An image-free, word-for-word version of the records below is to be returned.

(Beginning of Data to examine)

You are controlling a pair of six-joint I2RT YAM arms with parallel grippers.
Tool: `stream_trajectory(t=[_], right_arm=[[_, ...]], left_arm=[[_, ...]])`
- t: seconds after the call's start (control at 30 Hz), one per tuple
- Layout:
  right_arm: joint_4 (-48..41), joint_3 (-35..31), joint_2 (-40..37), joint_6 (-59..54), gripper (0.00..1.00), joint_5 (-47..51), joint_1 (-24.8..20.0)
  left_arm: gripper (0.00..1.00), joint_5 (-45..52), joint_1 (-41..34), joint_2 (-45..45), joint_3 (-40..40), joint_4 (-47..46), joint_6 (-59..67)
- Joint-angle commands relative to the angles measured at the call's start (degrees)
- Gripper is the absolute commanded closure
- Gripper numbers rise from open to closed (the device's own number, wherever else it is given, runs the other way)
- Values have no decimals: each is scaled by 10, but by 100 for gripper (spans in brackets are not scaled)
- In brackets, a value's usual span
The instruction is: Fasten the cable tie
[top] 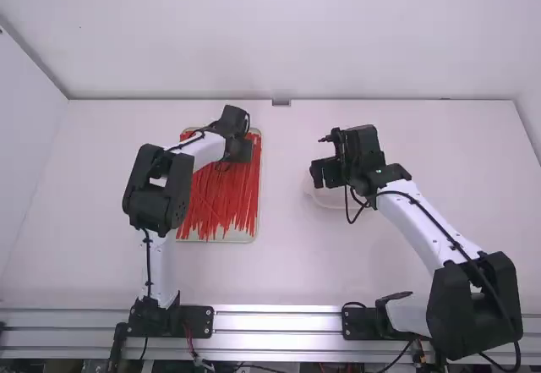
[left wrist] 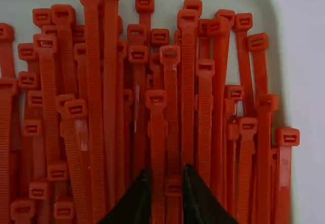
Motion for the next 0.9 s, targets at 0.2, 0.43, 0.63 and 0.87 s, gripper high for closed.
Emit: stream_trajectory(t=[0.2, 0.43, 0.63, 0.87], right_arm=[[-4, 17, 6, 0, 2, 2, 2], [-4, 16, 6, 0, 2, 2, 2], [-4, 16, 6, 0, 2, 2, 2], [-4, 16, 6, 0, 2, 2, 2]], left_arm=[[92, -15, -5, -9, -3, -5, -4], [76, -19, -5, -12, -3, -13, -3], [72, -33, -6, -24, -3, -15, -8], [76, -28, -11, -42, -3, -26, -8]])
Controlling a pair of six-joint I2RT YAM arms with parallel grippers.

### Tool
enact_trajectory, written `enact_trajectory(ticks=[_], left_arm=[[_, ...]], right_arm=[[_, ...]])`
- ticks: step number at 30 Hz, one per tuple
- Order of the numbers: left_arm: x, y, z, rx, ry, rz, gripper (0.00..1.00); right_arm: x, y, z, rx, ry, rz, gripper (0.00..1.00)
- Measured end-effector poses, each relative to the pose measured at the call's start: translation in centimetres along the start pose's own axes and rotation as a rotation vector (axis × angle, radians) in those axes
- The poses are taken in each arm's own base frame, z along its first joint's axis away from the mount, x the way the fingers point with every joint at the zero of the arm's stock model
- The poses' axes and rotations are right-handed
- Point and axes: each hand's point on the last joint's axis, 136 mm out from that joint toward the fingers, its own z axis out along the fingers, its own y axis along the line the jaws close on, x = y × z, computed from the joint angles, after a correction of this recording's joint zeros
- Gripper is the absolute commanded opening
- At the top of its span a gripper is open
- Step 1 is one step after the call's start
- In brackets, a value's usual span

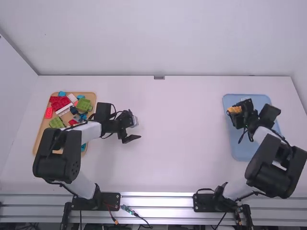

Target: Assemble lego blocks to make yellow taxi

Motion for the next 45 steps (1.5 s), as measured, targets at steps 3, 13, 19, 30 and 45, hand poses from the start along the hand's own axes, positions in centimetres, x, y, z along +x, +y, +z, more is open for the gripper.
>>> enact_trajectory(ticks=[3, 13, 19, 30, 45], left_arm=[[-0.1, 0.1, 0.0, -0.004, -0.002, 0.005, 0.99], [-0.1, 0.3, 0.0, -0.01, -0.005, 0.012, 0.99], [-0.3, 0.4, 0.0, -0.016, -0.009, -0.007, 0.99], [-0.3, 0.6, 0.0, -0.02, -0.011, -0.022, 0.99], [-0.3, 0.5, 0.0, -0.019, -0.011, -0.024, 0.99]], right_arm=[[1.2, -2.3, -1.2, 0.055, 0.004, 0.042, 0.42], [4.4, -5.4, 0.2, 0.122, -0.005, 0.149, 0.43], [6.2, -5.1, 1.4, 0.108, 0.027, 0.201, 0.45], [7.2, -6.1, 1.2, 0.172, 0.073, 0.226, 0.68], [8.2, -5.2, 1.2, 0.149, 0.116, 0.294, 0.99]])
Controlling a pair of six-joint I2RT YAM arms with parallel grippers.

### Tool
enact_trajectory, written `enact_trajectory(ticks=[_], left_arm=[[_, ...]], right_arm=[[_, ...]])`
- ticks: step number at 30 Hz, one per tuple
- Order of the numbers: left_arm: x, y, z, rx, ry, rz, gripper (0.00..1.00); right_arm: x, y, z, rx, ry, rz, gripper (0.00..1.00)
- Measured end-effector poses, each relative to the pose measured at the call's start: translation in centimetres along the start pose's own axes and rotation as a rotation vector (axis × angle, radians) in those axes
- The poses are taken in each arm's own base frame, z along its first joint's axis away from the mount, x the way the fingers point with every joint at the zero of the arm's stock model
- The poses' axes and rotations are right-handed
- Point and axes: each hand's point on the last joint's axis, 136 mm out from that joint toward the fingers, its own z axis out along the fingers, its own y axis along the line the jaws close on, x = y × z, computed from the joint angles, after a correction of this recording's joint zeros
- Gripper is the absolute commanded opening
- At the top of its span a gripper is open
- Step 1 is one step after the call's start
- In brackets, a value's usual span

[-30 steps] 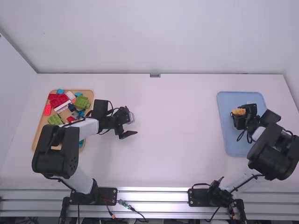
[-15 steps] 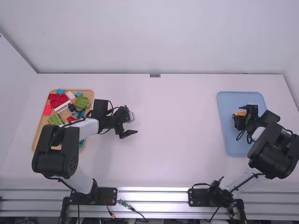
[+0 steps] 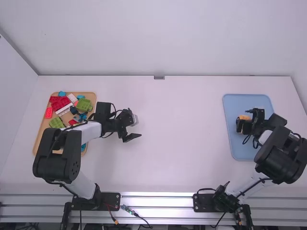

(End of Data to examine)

# [Task solution]
You are controlling a pair of six-joint I2RT YAM arms with parallel grippers.
Tool: `stream_trajectory(t=[_], right_arm=[[_, ...]], left_arm=[[_, ...]])`
- t: seconds after the call's start (control at 30 Hz), one per tuple
- Layout:
  right_arm: joint_4 (-48..41), joint_3 (-35..31), joint_2 (-40..37), joint_6 (-59..54), gripper (0.00..1.00), joint_5 (-47..51), joint_1 (-24.8..20.0)
  left_arm: gripper (0.00..1.00), joint_5 (-45..52), joint_1 (-41..34), joint_2 (-45..45), joint_3 (-40..40), joint_4 (-47..46), joint_6 (-59..67)
- Joint-angle commands relative to the angles measured at the call's start (degrees)
- Gripper is the absolute commanded closure
- Gripper numbers rise from open to closed (the device's own number, wherever else it is given, runs the other way)
- Values have no decimals: each is scaled by 10, but by 100 for gripper (spans in brackets are not scaled)
- In brackets, a value's usual span
The instruction is: Fasten the cable tie
[top] 
[left wrist] 
Motion for the next 0.9 s, targets at 0.2, 0.43, 0.63 and 0.87 s, gripper high for closed.
Emit: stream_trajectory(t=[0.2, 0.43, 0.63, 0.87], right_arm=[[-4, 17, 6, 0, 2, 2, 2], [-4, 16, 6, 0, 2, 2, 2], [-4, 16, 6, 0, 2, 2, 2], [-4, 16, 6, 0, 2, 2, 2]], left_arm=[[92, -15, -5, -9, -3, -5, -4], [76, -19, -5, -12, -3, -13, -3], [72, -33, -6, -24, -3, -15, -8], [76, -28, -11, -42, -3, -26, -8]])
Controlling a pair of six-joint I2RT YAM arms with parallel grippers.

### Tool
enact_trajectory, written `enact_trajectory(ticks=[_], left_arm=[[_, ...]], right_arm=[[_, ...]])`
- ticks: step number at 30 Hz, one per tuple
- Order of the numbers: left_arm: x, y, z, rx, ry, rz, gripper (0.00..1.00); right_arm: x, y, z, rx, ry, rz, gripper (0.00..1.00)
- Measured end-effector poses, each relative to the pose measured at the call's start: translation in centimetres along the start pose's own axes and rotation as a rotation vector (axis × angle, radians) in those axes
- The poses are taken in each arm's own base frame, z along its first joint's axis away from the mount, x the way the fingers point with every joint at the zero of the arm's stock model
- The poses' axes and rotations are right-handed
- Point and axes: each hand's point on the last joint's axis, 136 mm out from that joint toward the fingers, its own z axis out along the fingers, its own y axis along the line the jaws close on, x = y × z, computed from the joint angles, after a correction of this recording's joint zeros
- Gripper is the absolute commanded opening
- At the top of its span a gripper is open
- Step 1 is one step after the call's start
- In brackets, a value's usual span


Target: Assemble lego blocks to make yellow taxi

Motion for the next 45 steps (1.5 s), as measured, targets at steps 3, 13, 19, 30 and 45, hand poses from the start along the hand's own axes, positions in centimetres, x, y, z along +x, +y, +z, more is open for the gripper.
>>> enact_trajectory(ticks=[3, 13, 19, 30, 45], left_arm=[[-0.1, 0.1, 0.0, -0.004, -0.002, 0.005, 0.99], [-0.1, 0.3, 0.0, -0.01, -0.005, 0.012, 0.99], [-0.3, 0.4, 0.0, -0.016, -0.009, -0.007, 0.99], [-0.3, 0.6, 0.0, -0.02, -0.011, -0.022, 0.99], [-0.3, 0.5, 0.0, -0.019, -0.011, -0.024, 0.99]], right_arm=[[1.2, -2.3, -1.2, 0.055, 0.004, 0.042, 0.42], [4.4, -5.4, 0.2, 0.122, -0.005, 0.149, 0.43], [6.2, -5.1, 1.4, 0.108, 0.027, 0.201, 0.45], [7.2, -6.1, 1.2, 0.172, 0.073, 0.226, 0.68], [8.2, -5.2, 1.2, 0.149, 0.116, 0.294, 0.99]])
Controlling a pair of six-joint I2RT YAM arms with parallel grippers.

### Tool
enact_trajectory, written `enact_trajectory(ticks=[_], left_arm=[[_, ...]], right_arm=[[_, ...]])`
- ticks: step number at 30 Hz, one per tuple
- Order of the numbers: left_arm: x, y, z, rx, ry, rz, gripper (0.00..1.00); right_arm: x, y, z, rx, ry, rz, gripper (0.00..1.00)
- Measured end-effector poses, each relative to the pose measured at the call's start: translation in centimetres along the start pose's own axes and rotation as a rotation vector (axis × angle, radians) in those axes
- The poses are taken in each arm's own base frame, z along its first joint's axis away from the mount, x the way the fingers point with every joint at the zero of the arm's stock model
- The poses' axes and rotations are right-handed
- Point and axes: each hand's point on the last joint's axis, 136 mm out from that joint toward the fingers, its own z axis out along the fingers, its own y axis along the line the jaws close on, x = y × z, computed from the joint angles, after a correction of this recording's joint zeros
- Gripper is the absolute commanded opening
- At the top of its span a gripper is open
- Step 1 is one step after the call's start
- In brackets, a value's usual span

[-30 steps] 
[-15 steps] 
[+0 steps] 

That finishes the answer to the exercise.